Recién apareció el libro “La defensa histórica de la democracia”, coordinado por Emilio Rabasa, con artículos de Maricarmen Alanís, Lorenzo Córdova, Leonardo Curzio, Dora Elvira García, María Marván, Jacqueline Peschard, Federico Reyes Heroles, Pedro Salazar, Jesús Silva Herzog, José Woldenberg, el propio Emilio Rabasa y yo mismo.
Son reflexiones sobre la democracia a partir de distintos autores, desde los clásicos hasta algunos contemporáneos, que aportan elementos para entender la complejidad del mecanismo democrático y sus beneficios frente a cualquier tipo de autocracia.
En el artículo con que yo participo, atiendo la faceta democrática de Maquiavelo que, siendo parte del realismo político, sabía de la ambición de poder y tendencia a su abuso en la naturaleza humana.
Y recomendaba adoptar la democracia como mejor instrumento para evitar, frenar, contener y sancionar ese probable abuso de poder. Sabía que quien obtiene poder tendrá una gran tentación a utilizarlo para beneficiarse él, sus aliados, amigos y familiares, aunque ello implique un daño para el conjunto de la sociedad (o sectores específicos de ella).
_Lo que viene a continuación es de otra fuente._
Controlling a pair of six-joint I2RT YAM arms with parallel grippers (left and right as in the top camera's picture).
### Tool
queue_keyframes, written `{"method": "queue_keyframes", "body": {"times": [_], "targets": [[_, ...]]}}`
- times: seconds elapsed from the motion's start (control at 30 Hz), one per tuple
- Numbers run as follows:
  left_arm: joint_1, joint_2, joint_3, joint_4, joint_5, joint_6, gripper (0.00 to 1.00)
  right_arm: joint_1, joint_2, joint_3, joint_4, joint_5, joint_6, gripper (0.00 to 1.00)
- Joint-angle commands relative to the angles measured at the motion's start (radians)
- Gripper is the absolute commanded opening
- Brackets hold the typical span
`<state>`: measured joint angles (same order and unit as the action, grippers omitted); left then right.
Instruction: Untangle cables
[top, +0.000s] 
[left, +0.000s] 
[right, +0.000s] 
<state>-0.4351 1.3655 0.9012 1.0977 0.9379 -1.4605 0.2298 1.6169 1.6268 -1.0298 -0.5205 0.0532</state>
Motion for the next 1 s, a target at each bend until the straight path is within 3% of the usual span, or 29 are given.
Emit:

Otro miembro del realismo, John Calhoun, decía al respecto: “La constitución de nuestra naturaleza… conduce necesariamente a conflictos en los individuos. En consecuencia, cada cual se preocupa de su seguridad o felicidad más que de la seguridad o felicidad de los demás; en caso de conflicto entre ambas situaciones, lo más probable es que se sacrifiquen los intereses de los demás a los propios”.
Y John Stuart Mill afirmaba: “Quien posee el poder más fuerte está cada vez más propenso a abusar de él”.
Varios autores de este realismo político expresaban la necesidad y conveniencia de adoptar un régimen político con división de poderes, contrapesos institucionales, vigilancia mutual, pluralismo partidista y elecciones libres, no para obtener una utopía o una sociedad idílica (que en su perspectiva no existe), sino para minimizar los daños de ese egoísmo natural en la especie humana.
Esa es la diferencia esencial de la democracia respecto de cualquier autocracia. Como lo explicaba uno de los padres norteamericanos, Alexander Hamilton: “El presidente de los Estados Unidos podrá ser acusado, procesado, y si fue convicto de traición, cohecho u otros crímenes o delitos, destituido, después de lo cual estaría sujeto a ser procesado y castigado… La persona del Rey de Gran Bretaña es sagrada e inviolable; no existe ningún tribunal constitucional ante el que pueda ser emplazado, ni castigo alguno se le puede someter sin suscitar la crisis de una revolución nacional”.
El idealismo político, en contraste, parte de la posibilidad de que los gobernantes (y los ciudadanos en general) pueden ser impolutos, altruistas, empáticos y totalmente honestos por lo cual no abusarán del poder, incluso si se les diera de manera absoluta.
No mienten, no roban y no traicionan a nadie. Los distintos experimentos históricos que parten de esa visión han terminado en dictaduras, desastres humanos y frecuentemente también económicos y sociales.
Maquiavelo era consciente de ello, por lo cual recomendaba, para salvaguardar mejor el interés ciudadano, el arreglo democrático.
Decía por lo tanto: “Adviértase la facilidad con que los hombres se corrompen, y cambian de costumbres aunque buenos y bien educados... Bien estudiados tales sucesos por los legisladores de las Repúblicas o de los reinos, les inducirán a dictar medidas que refrenen rápidamente los apetitos humanos y quiten toda esperanza de impunidad a los que cometan faltas arrastrados por sus pasiones”.
Hoy en varios países, incluido el nuestro, la democracia enfrenta un embate demagógico que busca concentrar el poder, justo lo que permite el abuso, la arbitrariedad, la corrupción y la impunidad. López Obrador, que prometió combatir todo eso, no lo hizo. En cambio, la democracia le estorba y poco a poco busca desmontarla (el Plan C). Es necesario defenderla en 2024. Después quizá sea tarde.